About Monwabisi Beach
Monwabisi Beach is located on the Southern side of the Khayelitsa Township on the Cape Flats. It is mainly frequented by the Township locals and is accessible via a small network of roads off Baden Powell Drive or an approximate 1Km walk from Khayelitsa’s southern edge to the beachfront.
While we now living in a supposedly democratic South Africa, Monwabisi Beach was originally built by the post apartheid government for the Khayelitsa residents and to-date, it remains a mostly ‘black beach’ & is considered unsafe for other nationalities and/or races.
With the massive population of Khayelitsa making the most of it’s facilities, it is often very busy during the summer months. Swimming is very popular, but also very dangerous due to strong rip currents, which were only exasperated by the building of a breakwater and tidal pool that was meant to make swimming safer.
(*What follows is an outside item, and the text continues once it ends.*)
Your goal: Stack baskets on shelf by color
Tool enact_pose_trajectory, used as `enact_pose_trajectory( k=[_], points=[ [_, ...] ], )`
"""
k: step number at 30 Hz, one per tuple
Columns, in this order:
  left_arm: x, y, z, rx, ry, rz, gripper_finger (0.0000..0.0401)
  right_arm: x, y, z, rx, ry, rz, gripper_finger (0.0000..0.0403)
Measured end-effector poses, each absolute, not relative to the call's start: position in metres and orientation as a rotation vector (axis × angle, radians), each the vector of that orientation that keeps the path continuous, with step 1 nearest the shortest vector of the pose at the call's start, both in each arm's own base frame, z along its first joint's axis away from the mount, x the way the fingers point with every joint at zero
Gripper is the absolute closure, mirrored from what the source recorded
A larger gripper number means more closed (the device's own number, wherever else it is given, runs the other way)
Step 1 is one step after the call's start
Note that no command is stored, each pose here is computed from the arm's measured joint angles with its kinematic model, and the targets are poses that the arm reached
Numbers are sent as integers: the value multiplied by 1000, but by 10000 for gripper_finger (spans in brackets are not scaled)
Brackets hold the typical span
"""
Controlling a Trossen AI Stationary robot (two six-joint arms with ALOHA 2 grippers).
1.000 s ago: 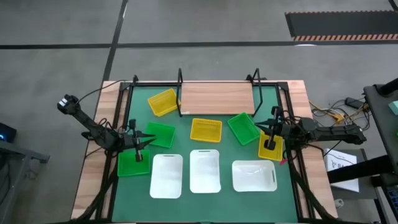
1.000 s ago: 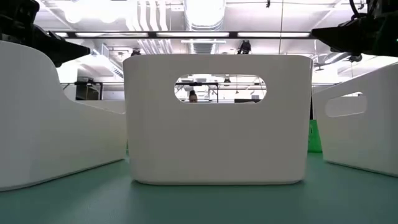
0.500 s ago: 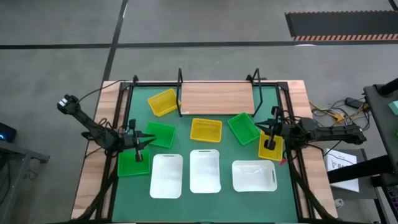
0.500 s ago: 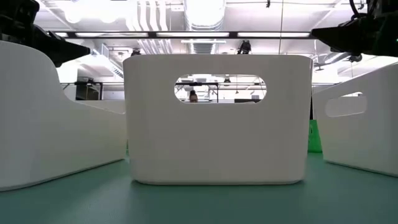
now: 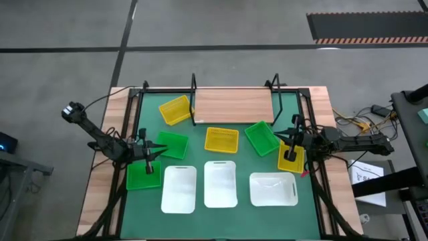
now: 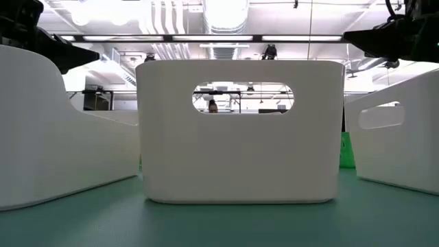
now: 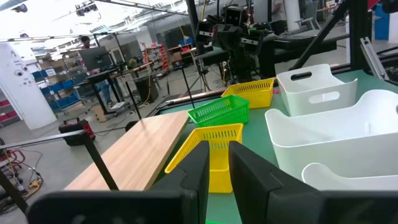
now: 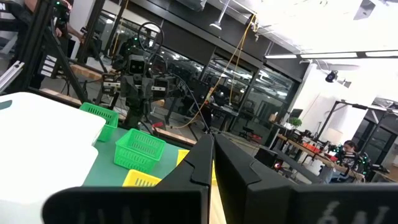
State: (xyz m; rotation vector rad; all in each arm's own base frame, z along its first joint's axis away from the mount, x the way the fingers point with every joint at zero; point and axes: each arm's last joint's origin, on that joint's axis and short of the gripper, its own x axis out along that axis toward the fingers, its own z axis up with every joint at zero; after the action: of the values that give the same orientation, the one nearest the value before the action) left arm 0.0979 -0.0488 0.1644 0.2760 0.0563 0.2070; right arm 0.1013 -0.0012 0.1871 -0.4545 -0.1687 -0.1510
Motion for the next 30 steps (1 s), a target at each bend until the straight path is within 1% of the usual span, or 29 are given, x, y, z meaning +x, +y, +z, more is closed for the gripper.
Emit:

The Monwabisi beachfront is an exposed stretch of beach, approximately 3-kilometers in length, that is often battered by the prevailing winds. Beach or dune sand is a big maintenance problem often covering sections of the roads and parking facilities, as nature tries to reclaim its place.
While it is stated to have lifesaving facilities; it’s quite normal for there to be no lifesavers present, so swimming is entirely at your own risk. Other activities include swimming in the tidal pool and exploring the rock pools, created by the breakwater.
Braai (BBQ) and Picnic areas are available, but infrequently used. When the weather permits, this stretch of beach is relatively popular with the local fishermen many of whom rely on their catch to feed families or make a living.
Adjacent to the public beach is the Monwabisi Resort, a government owned facility offering accommodation in the form of Camping and Chalets and includes a fresh water swimming pool. This is a gated resort accessible to residents and day visitors, subject to an entrance fee.
- Tidal pool
- Braai areas
- Water sports
- Picnics and braaing
- Safe swimming
Monwabisi Beach is also home to one of several “Waves For Change” branches; a Non-Profit Organisation that helps youths deal with trauma using the sport of surfing as its vehicle.